▶ _WORK ITEM_
Could you filter the records below and return each line that holds "target"?

..........

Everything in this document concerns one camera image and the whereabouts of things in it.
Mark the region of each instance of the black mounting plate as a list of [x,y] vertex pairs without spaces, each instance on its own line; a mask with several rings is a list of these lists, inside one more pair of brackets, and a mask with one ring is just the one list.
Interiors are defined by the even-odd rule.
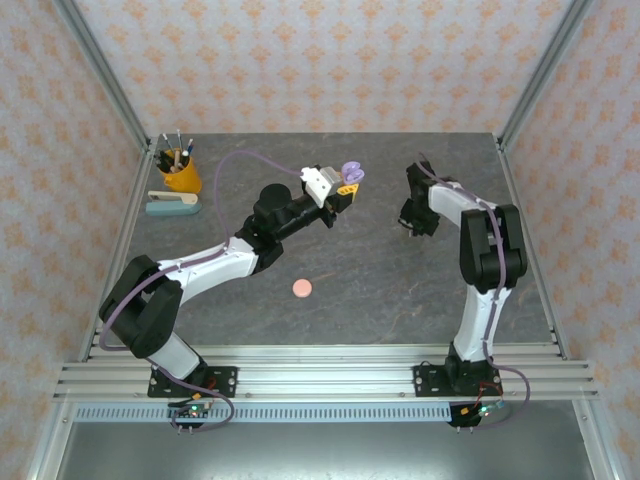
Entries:
[[[208,388],[209,382],[215,378],[215,386],[211,390],[219,392],[228,398],[236,396],[236,387],[238,386],[237,367],[208,366],[204,378],[206,380],[202,385],[203,388]],[[159,370],[151,369],[149,390],[147,390],[147,396],[149,398],[186,398],[192,394],[193,390],[176,385]]]
[[[456,392],[451,385],[449,375],[444,365],[420,364],[413,367],[413,388],[416,397],[460,397],[466,396]],[[486,386],[483,397],[500,396],[497,388]]]

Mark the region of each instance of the yellow label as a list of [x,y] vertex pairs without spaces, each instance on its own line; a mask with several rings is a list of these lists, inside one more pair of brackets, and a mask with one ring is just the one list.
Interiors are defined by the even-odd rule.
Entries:
[[349,195],[350,193],[353,194],[353,199],[356,199],[356,193],[358,192],[358,187],[360,186],[359,183],[354,183],[353,185],[343,185],[342,187],[340,187],[338,189],[338,193],[340,195]]

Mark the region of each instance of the gray tabletop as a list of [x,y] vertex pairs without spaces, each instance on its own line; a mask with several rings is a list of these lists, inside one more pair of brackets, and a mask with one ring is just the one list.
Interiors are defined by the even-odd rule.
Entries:
[[[366,177],[355,203],[328,230],[322,222],[284,242],[268,270],[206,291],[183,305],[176,331],[194,345],[310,345],[448,343],[455,336],[466,294],[458,267],[458,231],[446,219],[434,237],[409,238],[397,223],[409,195],[405,169],[424,152],[436,173],[451,175],[495,203],[510,196],[489,134],[207,134],[194,138],[193,158],[203,180],[202,210],[187,217],[138,212],[128,258],[188,255],[221,243],[213,205],[213,176],[227,153],[250,149],[290,168],[314,164],[339,169],[360,161]],[[284,183],[293,196],[299,179],[259,160],[238,157],[225,166],[221,206],[237,231],[260,190]],[[153,169],[147,190],[164,190]],[[293,282],[307,278],[313,293],[296,298]],[[550,339],[533,275],[527,272],[504,307],[498,342]]]

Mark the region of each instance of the wallpaper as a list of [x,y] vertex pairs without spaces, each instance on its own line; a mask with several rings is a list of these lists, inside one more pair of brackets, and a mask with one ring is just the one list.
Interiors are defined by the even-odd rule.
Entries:
[[0,464],[23,479],[138,152],[50,0],[0,2]]
[[147,134],[499,133],[570,0],[79,0]]
[[509,160],[571,353],[639,472],[640,9],[591,8]]

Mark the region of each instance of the metal floor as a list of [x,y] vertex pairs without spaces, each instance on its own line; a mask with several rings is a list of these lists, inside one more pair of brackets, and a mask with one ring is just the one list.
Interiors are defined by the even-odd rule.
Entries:
[[76,424],[58,480],[590,480],[571,402],[500,428],[444,423],[258,424],[178,436],[168,425]]

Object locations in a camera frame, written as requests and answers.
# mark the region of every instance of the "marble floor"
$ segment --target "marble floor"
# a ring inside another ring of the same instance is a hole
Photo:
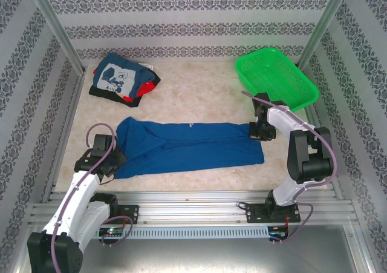
[[[114,129],[129,116],[137,120],[160,123],[231,122],[255,120],[252,102],[241,94],[243,85],[232,62],[157,63],[154,71],[161,78],[156,89],[143,96],[139,107],[129,108],[107,99],[90,96],[93,82],[90,65],[82,88],[73,126],[68,139],[56,191],[66,191],[73,176],[75,161],[87,149],[88,128],[98,122]],[[306,119],[303,110],[297,114]],[[96,128],[91,133],[108,133]],[[135,176],[99,186],[99,191],[216,191],[273,189],[287,174],[288,140],[277,133],[277,139],[263,142],[265,163],[262,165],[208,169],[182,173]]]

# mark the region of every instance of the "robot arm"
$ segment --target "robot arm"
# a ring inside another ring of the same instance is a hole
[[[267,94],[256,97],[270,101]],[[274,102],[289,110],[283,102]],[[293,197],[303,187],[322,182],[332,175],[333,161],[327,148],[322,142],[308,131],[303,125],[294,121],[285,111],[253,100],[257,123],[250,123],[249,136],[252,139],[265,141],[276,137],[277,128],[289,139],[287,168],[288,175],[284,181],[271,191],[274,206],[290,206],[294,204]],[[331,136],[327,128],[316,128],[304,123],[320,134],[330,145]]]
[[[42,232],[34,232],[28,239],[27,247],[32,273],[55,273],[50,254],[50,243],[59,212],[79,180],[106,153],[111,141],[112,136],[100,134],[95,136],[93,148],[88,149],[76,162],[70,188],[53,218],[47,223]],[[80,271],[83,252],[99,226],[106,219],[119,214],[119,205],[115,195],[94,193],[103,176],[111,176],[125,162],[125,156],[116,147],[77,187],[77,191],[70,199],[60,221],[55,241],[57,261],[61,273],[77,273]]]

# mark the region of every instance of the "metal frame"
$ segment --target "metal frame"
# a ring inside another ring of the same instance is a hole
[[[68,59],[71,62],[71,65],[76,70],[77,74],[81,74],[85,70],[82,61],[80,60],[77,51],[73,47],[69,37],[66,34],[66,31],[63,25],[60,23],[59,18],[55,14],[53,7],[51,6],[49,0],[35,0],[37,6],[42,12],[44,18],[46,19],[48,25],[50,25],[55,37],[57,37],[60,46],[65,51]]]
[[[331,22],[336,10],[339,8],[342,0],[329,0],[327,7],[325,8],[319,22],[314,28],[312,35],[309,38],[308,43],[306,44],[300,59],[298,60],[297,66],[301,70],[304,70],[308,64],[309,58],[316,49],[320,38],[324,34],[325,30],[328,28],[329,23]]]
[[[262,238],[268,237],[268,225],[283,225],[248,224],[245,212],[237,206],[239,202],[262,203],[267,191],[113,193],[117,195],[119,204],[140,206],[138,224],[130,236],[134,239]],[[14,272],[29,272],[25,245],[28,236],[48,223],[63,197],[64,194],[52,192],[48,203],[33,205]],[[342,225],[358,272],[375,272],[352,201],[337,200],[332,185],[326,189],[309,189],[299,197],[299,201],[314,205],[308,226]],[[300,206],[300,212],[303,220],[308,208]]]
[[[53,185],[54,185],[55,181],[57,180],[59,172],[60,172],[60,166],[62,164],[63,157],[65,155],[67,141],[68,141],[68,138],[70,136],[71,127],[73,126],[74,117],[75,117],[75,113],[77,111],[77,106],[78,106],[80,94],[82,92],[83,82],[85,81],[85,75],[86,75],[86,73],[84,71],[81,72],[81,74],[79,75],[78,83],[77,83],[77,86],[75,88],[75,95],[73,97],[73,101],[70,103],[70,110],[69,110],[69,113],[68,113],[68,116],[67,116],[67,119],[65,122],[65,126],[63,128],[63,135],[60,138],[60,143],[59,143],[59,147],[58,147],[59,151],[58,151],[57,157],[55,158],[55,161],[53,163],[53,169],[51,170],[52,171],[51,175],[48,178],[47,188],[44,191],[43,202],[48,202],[48,200],[50,199],[50,194],[53,190]]]

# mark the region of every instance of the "black mounting bracket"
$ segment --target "black mounting bracket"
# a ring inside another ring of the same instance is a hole
[[[136,225],[138,222],[138,212],[140,207],[138,205],[119,205],[119,215],[126,215],[130,217],[133,221],[133,225]],[[124,220],[115,220],[110,224],[113,225],[122,225]]]
[[[265,203],[244,203],[247,223],[299,223],[301,221],[297,204],[279,206],[270,191]]]

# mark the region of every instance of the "green plastic basket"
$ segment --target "green plastic basket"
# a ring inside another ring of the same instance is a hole
[[[319,98],[317,87],[278,49],[263,48],[243,56],[235,69],[249,93],[267,93],[271,101],[281,100],[292,111]]]

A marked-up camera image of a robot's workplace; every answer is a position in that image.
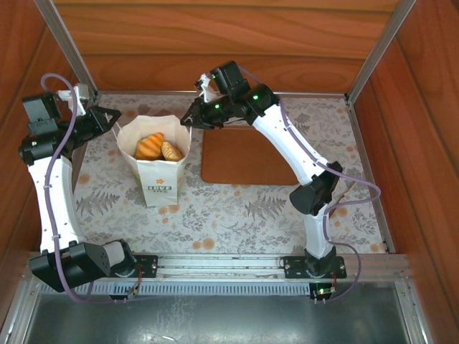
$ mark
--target pastry
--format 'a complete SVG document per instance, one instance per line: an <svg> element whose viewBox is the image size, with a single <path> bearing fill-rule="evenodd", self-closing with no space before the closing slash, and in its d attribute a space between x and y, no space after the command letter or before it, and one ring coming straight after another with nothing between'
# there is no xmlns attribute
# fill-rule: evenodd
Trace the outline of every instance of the pastry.
<svg viewBox="0 0 459 344"><path fill-rule="evenodd" d="M175 145L167 141L163 142L161 152L163 153L166 161L180 161L184 158L181 151Z"/></svg>
<svg viewBox="0 0 459 344"><path fill-rule="evenodd" d="M155 133L137 142L134 158L137 160L156 160L161 156L161 145L164 141L163 133Z"/></svg>

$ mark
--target paper bag
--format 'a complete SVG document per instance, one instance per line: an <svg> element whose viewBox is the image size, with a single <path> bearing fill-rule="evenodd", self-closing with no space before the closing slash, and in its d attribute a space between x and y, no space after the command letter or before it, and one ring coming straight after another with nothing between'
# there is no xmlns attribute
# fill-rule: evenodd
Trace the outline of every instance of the paper bag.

..........

▶ _REPLY TO THE EXERCISE_
$ segment --target "marble floor"
$ segment --target "robot arm"
$ segment --target "metal frame"
$ segment --target "black mounting bracket"
$ segment --target "green plastic basket"
--target pastry
--target paper bag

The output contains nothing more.